In a system for drilling holes,
A machining device having a rotary drive member that is numerically controlled by a computer and is rotatable about an axis;
A member having a first surface and proximate to the machining apparatus;
A drilling tool including a coupling member for coupling to the drive member, wherein a cutting tool holder is slidably coupled to the drilling tool, and a slidable adjustment member is slidable to the drilling tool A drilling tool coupled, wherein the adjustment member has a second surface;
An electronic control unit operably coupled to the machine, wherein the first surface is brought into contact with the second surface and a force is applied thereto to slide the cutting tool holder. And an electronic controller for executing an algorithm for adjusting the system.   The second surface of the adjustment member is spaced from the outer surface of the drilling tool and is outside the drilling tool, and when the force is applied, the second surface is pushed in a direction toward the drilling tool; The system of claim 1.   The second surface of the adjustment member is spaced from the outer surface of the drilling tool and is outside the drilling tool, and when the force is applied, the second surface is pulled away from the drilling tool; The system of claim 1.   The system of claim 1, wherein the machining device is a drilling machine.   The system of claim 1, wherein the electronic control device is a computer having a memory and the algorithm is a software program. Providing an object, a CNC drilling machine, a drilling tool including a cutting tool slidable within a first range of positions and an adjustment member slidable within a second range of positions;
Machining a feature on the object by the CNC drilling machine having the drilling tool;
Determining a first amount for adjusting the position of the cutting tool holder within the first range;
Adjusting the position of the cutting tool with the aid of the CNC drilling machine by sliding the adjustment member within a second range according to a second amount greater than the first amount.   The method of claim 6, wherein the second range is greater than the first range.   The method of claim 6, wherein the first range of motion is linearly related to the second range of motion. Providing an object, a CNC drilling machine, a cutting tool slidable in a first direction, and a drilling tool including an adjusting member slidable in a second direction different from the first direction;
Machining a feature on the object by the CNC drilling machine having the drilling tool;
Determining a first amount to adjust the position of the cutting tool in the first direction;
Adjusting the position of the cutting tool in the first direction with the aid of the CNC drilling machine by sliding the adjustment member in the second direction.   The method of claim 9, wherein the second direction is not parallel to the first direction.   The method of claim 9, further comprising interfacing with movement of the adjustment member in the second direction to move the cutting tool in the first direction.   The method of claim 9, further comprising converting a greater momentum of the adjustment member in the second direction to a smaller momentum of the cutting tool in the first direction.

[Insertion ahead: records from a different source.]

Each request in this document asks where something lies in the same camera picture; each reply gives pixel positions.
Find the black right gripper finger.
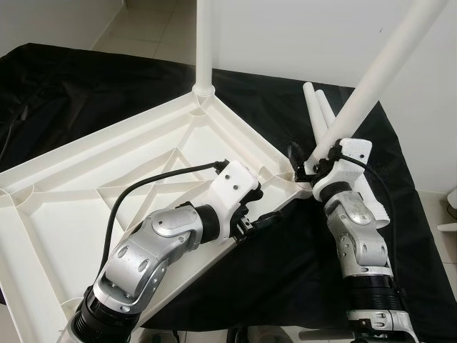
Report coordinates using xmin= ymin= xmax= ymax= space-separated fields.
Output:
xmin=287 ymin=142 xmax=305 ymax=180

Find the white plastic table leg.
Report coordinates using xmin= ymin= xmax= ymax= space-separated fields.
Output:
xmin=311 ymin=0 xmax=450 ymax=169
xmin=194 ymin=0 xmax=217 ymax=96
xmin=303 ymin=81 xmax=338 ymax=149
xmin=314 ymin=87 xmax=391 ymax=231

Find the white plastic table top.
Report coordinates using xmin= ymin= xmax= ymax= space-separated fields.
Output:
xmin=0 ymin=91 xmax=313 ymax=343

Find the black table cloth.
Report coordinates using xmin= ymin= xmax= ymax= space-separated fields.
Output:
xmin=0 ymin=43 xmax=457 ymax=333

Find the grey right robot foot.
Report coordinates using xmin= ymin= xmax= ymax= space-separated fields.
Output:
xmin=228 ymin=327 xmax=293 ymax=343

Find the white plastic chair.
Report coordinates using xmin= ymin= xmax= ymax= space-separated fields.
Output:
xmin=437 ymin=189 xmax=457 ymax=233

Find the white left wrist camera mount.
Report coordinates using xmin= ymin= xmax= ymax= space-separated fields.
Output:
xmin=211 ymin=159 xmax=262 ymax=241

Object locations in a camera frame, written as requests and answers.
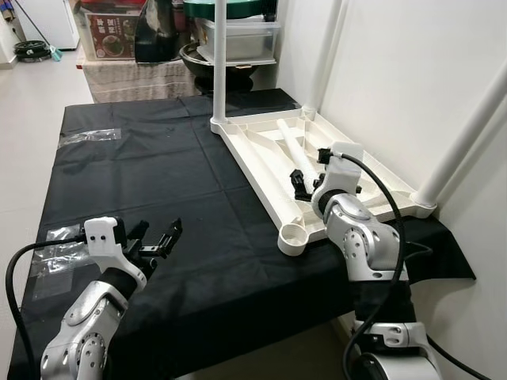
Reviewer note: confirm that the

A method of adjusting the position of a cutting tool holder to pierce a hole, comprising:
Providing a drilling tool including a cutting tool holder and an adjustment member having a rotation axis and slidable in a first direction, wherein the adjustment member is at least partially orthogonal to the rotation axis. Providing a drilling tool that is slidable in two directions;
Sliding the adjusting member in the second direction;
Linking the operation of the adjusting member with the operation of the cutting tool holder;
And sliding the cutting tool holder in the first direction by the sliding of the adjusting member.   The method of claim 13, wherein the second direction is different from the first direction.   The method of claim 13, wherein the second direction is generally perpendicular to the axis of rotation.   The method of claim 13, wherein the interlocking includes a surface of the adjustment member that contacts a surface of the cutting tool holder.   The method of claim 13, wherein the second direction is generally perpendicular to the rotation axis and the first direction is generally perpendicular to the rotation axis.   The method of claim 17, wherein the first direction is generally perpendicular to the second direction. In an apparatus for machining features with a perforator,
A position-adjustable tool holder for holding a cutting tool;
A slidable adjustment member that adjusts the position of the tool holder and is slidably coupled to the tool holder;
A coupling element for coupling the tool holder to the drilling machine, the coupling element to which the tool holder and the adjustment member are slidably coupled,
The coupling element is adapted and configured to rotate about an axis, and the tool holder is slidable relative to the coupling element in a first direction at least partially perpendicular to the axis; The adjustment member is slidable relative to the coupling element in a second direction different from the first direction, and the tool holder is responsive to sliding of the adjustment member in the second direction. An apparatus adapted and configured to slide in the first direction.   20. The apparatus of claim 19, wherein the coupling member includes a first passage that slidably receives the tool holder and a second passage that slidably receives the adjustment member.   The apparatus of claim 19, further comprising a plurality of springs that provide a frictional force between the tool holder and the coupling element.   The apparatus of claim 19, wherein the second direction is at least partially orthogonal to the first direction.   One of the adjustment member or the tool holder includes a first linear adjustment surface adapted and formed to be in sliding contact with the other second adjustment surface of the adjustment member or the tool holder; The apparatus of claim 19, wherein one conditioning surface is disposed at an angle that includes a directional component in the first direction and a directional component in the second direction. In an apparatus for machining features with a perforator,
An adjustable position tool holder for holding the cutting tool;
A coupling element for coupling a tool holder to the drilling machine, wherein the tool holder is slidable in a first direction relative to the coupling element;
A slidable adjustment member slidably coupled to the coupling element and slidable in a second direction different from the first direction;
The tool holder is slid in the first direction in response to sliding of the adjustment member in the second direction, and the tool holder is responsive to sliding of the adjustment member according to a second amount. Wherein the tool holder, the coupling element, and the adjustment member are adapted and formed such that is slid by a first amount and the first amount is less than the second amount.   25. The apparatus of claim 24, wherein the sliding movement of the adjustment member is translational and the sliding movement of the tool holder is translational.   25. The apparatus of claim 24, wherein a ratio of the second quantity and the first quantity is greater than about 2 to 1.   25. The apparatus of claim 24, wherein the tool holder and the adjustment member are in sliding contact along a surface that is non-parallel to the first direction and non-parallel to the second direction. In a method of reducing tool chatter,
A body adapted and formed to be driven by a drilling machine, a cutting tool holder adapted and formed to be held by the body, and a cutting tool adapted and formed to be held by the cutting tool holder Providing a drilling tool assembly comprising: a separable member; and a spring.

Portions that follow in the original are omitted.